Other Options Other Than QM
However, a QM loan will not work for every borrower. That is why there are some non-bank mortgage lenders that are providing other options to certain borrowers. There are now companies that are providing stated income loans that do not mandate that you prove your income with your tax returns. These types of loans may be known as ‘alternative documentation loans’ and ‘portfolio loans.’
As we note later in this article, this type of loan also is being called an ‘alternative income verification loan.’ Generally, these types of special lenders require that your bank statements show that you have the cash flow to be able to pay the loan back. Many will want to see credit scores of at least 700, but others, as noted later below, may take a credit score of 620.
New Option Related to Stated Income Mortgages
However, in 2016, there is a new cousin to stated income loans – an alternative income verification loan. Not many lenders offer this type of mortgage loan yet, but more companies may offer it soon. This loan is popular for many self-employed workers, who do not have W-2s and pay stubs as regular workers do.
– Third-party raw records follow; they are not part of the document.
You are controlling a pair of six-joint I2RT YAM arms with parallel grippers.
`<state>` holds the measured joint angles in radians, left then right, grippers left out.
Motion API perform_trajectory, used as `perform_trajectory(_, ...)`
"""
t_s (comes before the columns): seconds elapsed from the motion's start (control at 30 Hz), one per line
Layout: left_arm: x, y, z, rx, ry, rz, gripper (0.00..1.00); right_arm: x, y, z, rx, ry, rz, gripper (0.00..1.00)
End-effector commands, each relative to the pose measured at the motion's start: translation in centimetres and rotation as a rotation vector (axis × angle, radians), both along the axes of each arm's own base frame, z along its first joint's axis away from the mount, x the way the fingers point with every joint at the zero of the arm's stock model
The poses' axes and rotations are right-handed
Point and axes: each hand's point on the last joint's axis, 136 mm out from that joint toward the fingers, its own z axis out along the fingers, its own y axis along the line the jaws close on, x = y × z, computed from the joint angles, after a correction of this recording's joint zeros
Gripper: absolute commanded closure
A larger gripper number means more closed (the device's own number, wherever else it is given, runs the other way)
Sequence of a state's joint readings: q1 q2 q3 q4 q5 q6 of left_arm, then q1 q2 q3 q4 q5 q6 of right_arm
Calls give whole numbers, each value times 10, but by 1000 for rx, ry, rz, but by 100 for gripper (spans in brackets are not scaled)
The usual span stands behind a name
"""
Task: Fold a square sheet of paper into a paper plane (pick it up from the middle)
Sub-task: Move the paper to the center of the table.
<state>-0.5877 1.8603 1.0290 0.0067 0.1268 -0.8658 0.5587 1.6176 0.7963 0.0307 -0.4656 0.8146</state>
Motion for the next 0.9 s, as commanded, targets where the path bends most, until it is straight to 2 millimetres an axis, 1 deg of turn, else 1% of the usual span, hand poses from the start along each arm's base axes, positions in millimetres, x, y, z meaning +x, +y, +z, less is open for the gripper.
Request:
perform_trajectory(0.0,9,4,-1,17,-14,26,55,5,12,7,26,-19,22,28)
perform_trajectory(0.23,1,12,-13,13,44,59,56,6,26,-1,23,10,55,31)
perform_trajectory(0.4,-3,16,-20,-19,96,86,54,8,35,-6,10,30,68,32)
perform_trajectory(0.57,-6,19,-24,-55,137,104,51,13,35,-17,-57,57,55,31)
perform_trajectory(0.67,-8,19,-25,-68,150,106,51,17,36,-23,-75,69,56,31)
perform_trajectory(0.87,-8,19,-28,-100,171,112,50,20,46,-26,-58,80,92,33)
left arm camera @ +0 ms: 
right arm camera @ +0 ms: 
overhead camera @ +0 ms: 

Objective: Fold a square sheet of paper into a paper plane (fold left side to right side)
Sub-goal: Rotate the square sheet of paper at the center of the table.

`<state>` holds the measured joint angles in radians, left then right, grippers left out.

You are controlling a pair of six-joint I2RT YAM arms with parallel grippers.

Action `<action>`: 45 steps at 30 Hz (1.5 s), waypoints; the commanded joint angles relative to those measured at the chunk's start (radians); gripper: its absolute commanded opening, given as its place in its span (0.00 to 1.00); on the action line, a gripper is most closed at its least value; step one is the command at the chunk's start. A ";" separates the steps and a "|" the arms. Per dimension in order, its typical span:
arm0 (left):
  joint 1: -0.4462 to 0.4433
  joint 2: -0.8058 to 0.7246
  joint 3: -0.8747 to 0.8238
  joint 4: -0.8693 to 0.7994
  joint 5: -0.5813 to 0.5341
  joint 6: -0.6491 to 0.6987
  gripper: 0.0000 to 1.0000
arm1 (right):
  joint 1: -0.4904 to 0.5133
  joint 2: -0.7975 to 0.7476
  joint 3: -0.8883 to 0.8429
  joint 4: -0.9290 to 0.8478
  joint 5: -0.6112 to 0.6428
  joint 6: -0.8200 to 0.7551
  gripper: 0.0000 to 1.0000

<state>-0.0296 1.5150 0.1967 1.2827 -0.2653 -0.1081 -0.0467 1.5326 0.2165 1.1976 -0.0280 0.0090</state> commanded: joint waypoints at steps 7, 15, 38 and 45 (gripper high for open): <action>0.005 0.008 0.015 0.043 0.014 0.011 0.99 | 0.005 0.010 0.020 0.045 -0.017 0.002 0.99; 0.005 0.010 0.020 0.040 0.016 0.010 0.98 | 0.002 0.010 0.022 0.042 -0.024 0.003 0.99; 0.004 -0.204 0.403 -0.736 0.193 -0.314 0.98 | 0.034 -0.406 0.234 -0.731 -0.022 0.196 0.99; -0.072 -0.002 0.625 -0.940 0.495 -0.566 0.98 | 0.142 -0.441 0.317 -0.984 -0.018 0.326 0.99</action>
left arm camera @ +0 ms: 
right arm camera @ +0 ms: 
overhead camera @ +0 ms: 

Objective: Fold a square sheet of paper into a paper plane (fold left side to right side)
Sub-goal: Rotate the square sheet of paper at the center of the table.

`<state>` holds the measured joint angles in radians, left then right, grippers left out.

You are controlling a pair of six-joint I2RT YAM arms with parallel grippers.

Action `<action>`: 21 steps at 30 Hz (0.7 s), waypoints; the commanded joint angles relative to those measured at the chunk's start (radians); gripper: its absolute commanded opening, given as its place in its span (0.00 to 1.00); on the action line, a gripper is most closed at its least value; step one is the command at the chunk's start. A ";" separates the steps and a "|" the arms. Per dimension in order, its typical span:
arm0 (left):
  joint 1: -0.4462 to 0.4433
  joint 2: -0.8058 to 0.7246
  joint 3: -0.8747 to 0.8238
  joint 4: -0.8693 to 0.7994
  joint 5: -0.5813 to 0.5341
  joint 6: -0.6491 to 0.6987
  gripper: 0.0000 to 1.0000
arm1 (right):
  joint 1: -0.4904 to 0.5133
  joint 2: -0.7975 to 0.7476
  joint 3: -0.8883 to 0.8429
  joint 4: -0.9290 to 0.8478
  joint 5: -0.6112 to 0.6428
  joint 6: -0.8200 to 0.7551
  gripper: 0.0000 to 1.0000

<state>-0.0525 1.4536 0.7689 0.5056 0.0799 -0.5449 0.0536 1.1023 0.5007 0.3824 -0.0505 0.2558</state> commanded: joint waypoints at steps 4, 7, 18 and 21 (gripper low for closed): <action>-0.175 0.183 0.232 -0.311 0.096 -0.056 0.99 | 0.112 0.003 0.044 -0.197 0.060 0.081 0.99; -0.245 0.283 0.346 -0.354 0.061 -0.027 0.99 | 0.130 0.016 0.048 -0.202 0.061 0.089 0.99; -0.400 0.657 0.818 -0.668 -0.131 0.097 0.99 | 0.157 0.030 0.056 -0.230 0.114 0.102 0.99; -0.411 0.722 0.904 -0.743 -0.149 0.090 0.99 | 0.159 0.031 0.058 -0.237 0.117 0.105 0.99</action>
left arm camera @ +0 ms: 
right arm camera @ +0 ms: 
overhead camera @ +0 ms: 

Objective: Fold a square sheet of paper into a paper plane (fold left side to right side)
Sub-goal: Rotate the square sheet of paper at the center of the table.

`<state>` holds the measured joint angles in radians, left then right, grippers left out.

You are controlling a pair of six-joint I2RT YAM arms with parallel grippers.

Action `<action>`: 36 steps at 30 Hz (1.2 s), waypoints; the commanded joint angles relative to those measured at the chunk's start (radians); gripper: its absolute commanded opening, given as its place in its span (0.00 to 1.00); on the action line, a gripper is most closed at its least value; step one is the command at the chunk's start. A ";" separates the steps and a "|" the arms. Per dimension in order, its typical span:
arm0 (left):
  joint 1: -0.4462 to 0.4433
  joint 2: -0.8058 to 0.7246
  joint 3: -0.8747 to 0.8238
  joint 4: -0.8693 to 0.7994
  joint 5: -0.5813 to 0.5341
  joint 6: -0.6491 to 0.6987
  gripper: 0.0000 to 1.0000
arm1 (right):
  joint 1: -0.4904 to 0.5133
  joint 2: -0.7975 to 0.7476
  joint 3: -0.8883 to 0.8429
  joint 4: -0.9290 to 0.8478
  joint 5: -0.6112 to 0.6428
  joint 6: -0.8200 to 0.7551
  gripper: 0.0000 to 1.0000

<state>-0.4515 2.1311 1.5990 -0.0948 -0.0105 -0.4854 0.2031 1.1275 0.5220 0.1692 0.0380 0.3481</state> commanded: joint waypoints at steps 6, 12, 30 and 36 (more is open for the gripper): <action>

This type of loan qualifies the self-employed worker by using 12 months of their business bank statements as well as their personal bank statements so they can create a cash flow analysis.
The mortgage lender determines the amount of positive cash flow the borrower has. Most companies also will require a profit and loss statement that lines up with the bank statements that were submitted.
To qualify for this loan that is related to the old no doc or stated income loan, you will need to have a credit score generally of 620. The maximum loan to value is 75%, so you will need to have more than a 20% down payment, at least under current versions of the loan.
Generally, you can expect to pay about 1% higher for this type of loan, and it usually is designed as a five year variable rate loan. Currently, this loan is only offered in a few states, but it is expected to spread in the next few years.
What to Do If You Need an Alternative Loan
If you are going to have difficulty qualifying for a regular home loan with full documentation, you may need to go with one of the alternative loan programs offered with limited documentation. However, there are some things that you will need to do before you plan to get a loan:
- As a small business owner, you may take advantage of many tax deductions in a regular tax year. This can create chaos when you want to apply for a mortgage using your income stated on your tax return. Many lenders assume that the income does not exist if it is not on a tax return. If you are going to try to qualify for a QM loan, you should try to take fewer deductions in the two years before you get a loan. If you cannot do so, you may want to opt for a modified stated income loan as we described above. Many self-employed people are looking for no income verification loans, because it makes their life much easier.
- In the two years before you apply for a loan, you should make sure that your business expenses and income are not mixed with personal funds. For instance, experts recommend that you use a business credit card and not your personal one to buy equipment; some lenders may decide to not count that debt against your DTI ratio because the equipment is part of the business.
- Try to buy a home when you have had relatively stable income for the last two years. Most lenders understand that there are seasonal peaks and valleys in many businesses. However, most of them will not want to see you made 70% less income this year than last year.
It is harder these days for contractors and the self-employed to get loans with limited documentation, but things are starting to loosen up again. You can either try to qualify for a regular mortgage loan with ample paperwork preparation in the two years leading up to getting the loan.
Or, you can get an alternative income verification loan. You will just need to be sure to get all of your bank records in order so that your profit and loss statement matches up with your bank records.